Simple Linear Regression Equation

Performing a simple linear regression analysis results in a regression equation of the form:

\[\hat{Y}=b_0 + b_1 \cdot X\]

To calculate the slope coefficient #b_1# of the regression line, use of the following formula:

\[b_1 =\cfrac{\sum\limits_{i=1}^n{(X_i-\bar{X})(Y_i-\bar{Y})}}{\sum\limits_{i=1}^n{(X_i-\bar{X})^2}}=r_{\small{XY}}\bigg(\cfrac{s_{\small{Y}}}{s_{\small{X}}}\bigg)\]

Once the slope is known, it is possible to calculate the intercept coefficient #b_0# with the following formula:

\[b_0 = \bar{Y} - b_1 \cdot \bar{X}\]

#\phantom{0}#

Residuals

The residual of the #i^{th}# observation is calculated as follows:

\[e_i = Y_i - \hat{Y}_i\]

where #Y_i# is the observed value and #\hat{Y_i}# the predicted value for observation #i#.

#\phantom{0}#

Regression Sum of Squares

The total sum of squares, denoted #SS_{total}#, represents all the variation in #Y# that could possibly be explained by the regression model.

\[SS_{total}=\sum_{i=1}^{n} (Y_i - \bar{Y})^2\]

The model sum of squares, denoted #SS_{model}#, represents the amount of variation in the outcome variable #Y# that can be explained by the regression model.
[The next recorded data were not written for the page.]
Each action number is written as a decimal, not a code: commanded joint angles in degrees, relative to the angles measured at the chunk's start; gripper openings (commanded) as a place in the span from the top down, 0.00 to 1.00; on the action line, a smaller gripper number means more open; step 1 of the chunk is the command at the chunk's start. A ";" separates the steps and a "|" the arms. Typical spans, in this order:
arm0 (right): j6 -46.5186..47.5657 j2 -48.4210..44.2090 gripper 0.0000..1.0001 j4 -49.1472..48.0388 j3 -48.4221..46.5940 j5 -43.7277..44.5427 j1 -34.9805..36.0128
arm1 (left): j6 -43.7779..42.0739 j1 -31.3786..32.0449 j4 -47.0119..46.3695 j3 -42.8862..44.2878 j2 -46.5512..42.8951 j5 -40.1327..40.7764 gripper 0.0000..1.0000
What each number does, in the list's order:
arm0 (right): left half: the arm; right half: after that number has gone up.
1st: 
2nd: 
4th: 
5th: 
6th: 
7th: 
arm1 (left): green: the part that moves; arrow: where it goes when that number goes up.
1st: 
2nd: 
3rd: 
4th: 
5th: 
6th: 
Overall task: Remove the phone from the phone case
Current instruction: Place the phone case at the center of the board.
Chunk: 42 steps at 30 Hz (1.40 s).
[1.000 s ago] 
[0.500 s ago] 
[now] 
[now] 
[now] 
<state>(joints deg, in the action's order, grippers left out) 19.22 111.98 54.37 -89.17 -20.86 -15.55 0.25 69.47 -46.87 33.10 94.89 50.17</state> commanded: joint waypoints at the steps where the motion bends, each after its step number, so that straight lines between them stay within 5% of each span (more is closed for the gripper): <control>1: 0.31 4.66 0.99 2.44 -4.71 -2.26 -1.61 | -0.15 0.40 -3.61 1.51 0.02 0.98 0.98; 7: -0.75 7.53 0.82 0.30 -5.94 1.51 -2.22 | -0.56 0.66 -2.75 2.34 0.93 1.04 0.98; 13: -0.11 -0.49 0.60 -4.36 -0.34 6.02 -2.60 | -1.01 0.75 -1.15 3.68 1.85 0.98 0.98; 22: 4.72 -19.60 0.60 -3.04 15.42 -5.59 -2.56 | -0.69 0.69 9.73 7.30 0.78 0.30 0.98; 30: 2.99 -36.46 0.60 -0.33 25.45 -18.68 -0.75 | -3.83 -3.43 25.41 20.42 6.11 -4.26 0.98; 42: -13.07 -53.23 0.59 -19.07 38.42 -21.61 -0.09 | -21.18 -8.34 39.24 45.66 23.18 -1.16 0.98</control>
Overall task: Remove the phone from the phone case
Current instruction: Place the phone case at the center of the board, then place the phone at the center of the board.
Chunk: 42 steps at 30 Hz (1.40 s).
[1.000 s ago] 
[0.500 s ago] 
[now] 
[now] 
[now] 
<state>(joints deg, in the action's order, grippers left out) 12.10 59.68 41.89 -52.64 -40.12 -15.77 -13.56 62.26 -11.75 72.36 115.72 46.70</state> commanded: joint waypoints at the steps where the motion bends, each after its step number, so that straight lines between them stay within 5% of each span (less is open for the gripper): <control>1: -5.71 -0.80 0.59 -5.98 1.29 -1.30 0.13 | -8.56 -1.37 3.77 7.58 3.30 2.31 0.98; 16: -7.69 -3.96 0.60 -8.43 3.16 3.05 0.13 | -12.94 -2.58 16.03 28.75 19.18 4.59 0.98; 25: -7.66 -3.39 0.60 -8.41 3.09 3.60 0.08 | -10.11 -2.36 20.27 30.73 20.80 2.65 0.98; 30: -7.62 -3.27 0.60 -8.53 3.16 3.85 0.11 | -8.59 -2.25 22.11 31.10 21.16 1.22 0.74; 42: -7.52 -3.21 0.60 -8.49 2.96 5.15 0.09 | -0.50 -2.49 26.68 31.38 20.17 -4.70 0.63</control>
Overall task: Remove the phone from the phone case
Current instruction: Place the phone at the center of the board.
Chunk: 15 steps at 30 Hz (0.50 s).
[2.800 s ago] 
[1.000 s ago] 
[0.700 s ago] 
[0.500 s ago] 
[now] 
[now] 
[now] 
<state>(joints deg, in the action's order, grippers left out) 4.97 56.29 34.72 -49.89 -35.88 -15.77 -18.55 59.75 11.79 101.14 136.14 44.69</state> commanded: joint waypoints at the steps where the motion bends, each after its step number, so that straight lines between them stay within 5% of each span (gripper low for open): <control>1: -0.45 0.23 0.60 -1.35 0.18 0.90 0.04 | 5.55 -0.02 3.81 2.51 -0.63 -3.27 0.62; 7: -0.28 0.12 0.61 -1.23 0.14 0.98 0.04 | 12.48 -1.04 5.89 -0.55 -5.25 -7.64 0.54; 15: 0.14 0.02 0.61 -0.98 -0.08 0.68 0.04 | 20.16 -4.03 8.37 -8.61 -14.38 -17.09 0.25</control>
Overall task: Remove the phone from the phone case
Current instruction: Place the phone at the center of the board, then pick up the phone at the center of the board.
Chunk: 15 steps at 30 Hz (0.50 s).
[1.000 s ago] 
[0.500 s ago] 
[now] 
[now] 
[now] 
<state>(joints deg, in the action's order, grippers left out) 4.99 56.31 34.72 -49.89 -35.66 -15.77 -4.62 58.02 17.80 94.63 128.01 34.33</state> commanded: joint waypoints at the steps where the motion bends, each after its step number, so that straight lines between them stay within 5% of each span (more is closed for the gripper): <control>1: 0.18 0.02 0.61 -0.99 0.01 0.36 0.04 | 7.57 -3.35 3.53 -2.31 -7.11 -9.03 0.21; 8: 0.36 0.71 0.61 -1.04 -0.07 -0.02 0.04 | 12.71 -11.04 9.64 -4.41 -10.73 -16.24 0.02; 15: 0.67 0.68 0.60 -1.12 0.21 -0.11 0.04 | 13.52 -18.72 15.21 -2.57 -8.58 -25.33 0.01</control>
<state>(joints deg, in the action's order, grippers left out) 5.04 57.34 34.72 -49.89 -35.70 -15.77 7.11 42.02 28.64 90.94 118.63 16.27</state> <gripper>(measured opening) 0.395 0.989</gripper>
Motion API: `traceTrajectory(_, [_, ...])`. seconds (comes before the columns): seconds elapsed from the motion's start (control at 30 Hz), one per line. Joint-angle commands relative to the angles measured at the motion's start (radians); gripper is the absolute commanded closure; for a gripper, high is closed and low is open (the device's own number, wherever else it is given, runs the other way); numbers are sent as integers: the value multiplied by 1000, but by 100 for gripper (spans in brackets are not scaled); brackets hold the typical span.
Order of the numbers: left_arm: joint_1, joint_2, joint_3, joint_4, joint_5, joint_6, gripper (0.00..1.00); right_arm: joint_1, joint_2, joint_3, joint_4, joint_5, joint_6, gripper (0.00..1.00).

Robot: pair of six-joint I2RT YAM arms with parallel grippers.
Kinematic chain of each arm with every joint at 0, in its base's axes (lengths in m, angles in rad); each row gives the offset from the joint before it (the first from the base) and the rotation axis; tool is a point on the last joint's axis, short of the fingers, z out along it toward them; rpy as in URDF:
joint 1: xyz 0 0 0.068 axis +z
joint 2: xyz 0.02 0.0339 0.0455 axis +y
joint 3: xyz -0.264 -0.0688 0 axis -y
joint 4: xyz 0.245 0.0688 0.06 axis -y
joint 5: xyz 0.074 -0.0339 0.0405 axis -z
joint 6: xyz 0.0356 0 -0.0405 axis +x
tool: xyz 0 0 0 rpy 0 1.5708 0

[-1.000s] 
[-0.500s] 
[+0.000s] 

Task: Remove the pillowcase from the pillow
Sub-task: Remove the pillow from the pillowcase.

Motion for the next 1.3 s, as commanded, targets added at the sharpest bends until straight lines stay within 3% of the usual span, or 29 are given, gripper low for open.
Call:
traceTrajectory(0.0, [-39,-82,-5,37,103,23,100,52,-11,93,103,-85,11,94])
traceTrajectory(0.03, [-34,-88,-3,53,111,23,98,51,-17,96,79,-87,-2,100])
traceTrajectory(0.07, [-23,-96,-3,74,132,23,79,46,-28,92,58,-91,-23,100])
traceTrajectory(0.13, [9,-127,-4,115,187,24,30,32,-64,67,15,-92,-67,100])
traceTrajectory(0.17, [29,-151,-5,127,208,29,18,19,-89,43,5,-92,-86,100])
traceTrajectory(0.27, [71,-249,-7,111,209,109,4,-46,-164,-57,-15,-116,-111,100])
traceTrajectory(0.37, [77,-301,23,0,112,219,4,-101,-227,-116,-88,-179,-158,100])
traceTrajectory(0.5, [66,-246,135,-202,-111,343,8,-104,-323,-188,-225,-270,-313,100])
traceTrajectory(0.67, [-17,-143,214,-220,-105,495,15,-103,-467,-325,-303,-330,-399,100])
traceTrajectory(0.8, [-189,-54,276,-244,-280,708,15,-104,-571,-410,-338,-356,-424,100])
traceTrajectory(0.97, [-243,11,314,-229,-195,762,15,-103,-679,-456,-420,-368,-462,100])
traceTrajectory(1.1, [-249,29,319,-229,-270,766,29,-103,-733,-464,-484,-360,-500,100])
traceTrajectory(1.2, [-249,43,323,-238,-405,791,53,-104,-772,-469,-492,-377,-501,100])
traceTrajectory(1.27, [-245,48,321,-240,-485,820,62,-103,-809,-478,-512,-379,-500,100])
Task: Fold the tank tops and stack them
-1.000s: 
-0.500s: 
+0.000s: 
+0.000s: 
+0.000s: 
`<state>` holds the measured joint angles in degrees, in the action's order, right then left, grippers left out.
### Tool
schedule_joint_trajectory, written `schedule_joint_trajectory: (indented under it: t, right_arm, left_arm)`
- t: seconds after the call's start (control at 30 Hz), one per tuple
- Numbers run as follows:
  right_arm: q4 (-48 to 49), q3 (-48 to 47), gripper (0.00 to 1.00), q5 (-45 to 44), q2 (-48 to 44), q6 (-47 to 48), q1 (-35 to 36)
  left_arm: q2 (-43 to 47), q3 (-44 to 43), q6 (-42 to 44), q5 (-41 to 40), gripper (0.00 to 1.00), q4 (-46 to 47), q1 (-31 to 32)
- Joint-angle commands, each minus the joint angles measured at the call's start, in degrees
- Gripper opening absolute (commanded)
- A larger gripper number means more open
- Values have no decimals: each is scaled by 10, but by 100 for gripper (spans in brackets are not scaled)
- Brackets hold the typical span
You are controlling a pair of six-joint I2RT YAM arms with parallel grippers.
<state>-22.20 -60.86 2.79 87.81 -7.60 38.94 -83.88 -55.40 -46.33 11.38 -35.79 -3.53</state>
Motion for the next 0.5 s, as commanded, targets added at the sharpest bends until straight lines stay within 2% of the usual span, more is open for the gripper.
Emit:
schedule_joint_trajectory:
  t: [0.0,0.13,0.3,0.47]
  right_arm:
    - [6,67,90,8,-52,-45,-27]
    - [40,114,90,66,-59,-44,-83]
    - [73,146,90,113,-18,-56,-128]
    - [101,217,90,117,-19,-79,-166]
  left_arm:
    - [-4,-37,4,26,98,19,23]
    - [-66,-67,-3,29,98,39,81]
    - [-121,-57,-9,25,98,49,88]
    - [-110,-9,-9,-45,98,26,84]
\[SS_{model}=\sum_{i=1}^{n} (\hat{Y}_i - \bar{Y})^2\]

The residual sum of squares, denoted #SS_{model}#, represents the amount of variation in the outcome variable #Y# that cannot be explained by the regression model.

\[SS_{residual}=\sum_{i=1}^{n} (Y_i - \hat{Y}_i)^2=\sum_{i=1}^{n} (e_i)^2\]

#\phantom{0}#

Coefficient of Determination

The coefficient of determination, denoted #R^2#, is the proportion of the total variation in the outcome variable #Y# that can be explained by the regression model.

\[R^2=\cfrac{SS_{model}}{SS_{total}}\,\,\,\,\,\,\,\,\,\, \text{or} \,\,\,\,\,\,\,\,\,\, R^2=1-\cfrac{SS_{residual}}{SS_{total}} \]

#\phantom{0}#

Standard Error of the Estimate

The standard deviation of the errors is called the standard error of the estimate and is calculated as follows:
\[s_E = \sqrt{MS_{error}}=\sqrt{\cfrac{SS_{residual}}{n-2}} =\sqrt{ \cfrac{\displaystyle \sum_{i=1}^{n} (e_i)^2}{n-2}} \]

#\phantom{0}#

Standard Error of the Slope

The standard error of the slope #s_{b_1}# is a measure of the amount of error we can reasonably expect when using sample data to estimate the slope #\beta_1# of a linear regression model and is calculated with the following formula:

\[s_{b_1} = \cfrac{s_E}{\sqrt{SS_X}} = \cfrac{s_E}{ \sqrt{ \sum_{i=1}^{n} (X_i - \bar{X})^2 } } \]

where #s_E# is the standard error of the estimate.

#\phantom{0}#

Confidence Interval for the Slope of a Linear Model

The general formula for computing a #C\%\,CI# for the slope #\beta_1# is:
\[CI_{\beta_1}=\bigg(b_1 - t^*\cdot s_{b_1},\,\,\,\, b_1 + t^*\cdot s_{b_1} \bigg)\]

Where #t^*# is the critical value of the #t_{n-2}# distribution such that #\mathbb{P}(-t^* \leq t \leq t^*)=\frac{C}{100}#.

#\phantom{0}#

Hypothesis Test for the Slope of a Linear Model

The hypotheses of a two-sided test for the slope #\beta_1# of a linear model are:

\[\begin{array}{rcl}
H_0: \beta_1 = 0\\
H_a: \beta_1 \neq 0
\end{array}\]
The relevant test statistic for the null hypothesis #H_0: \beta_1 = 0# is:

\[t_{b_1} = \cfrac{b_1}{s_{b_1}}\]
Under the null hypothesis of the test, #t_{b_1}# follows a #t#-distribution with #df = n-2# degrees of freedom:

\[t_{b_1} \sim t_{n-2}\]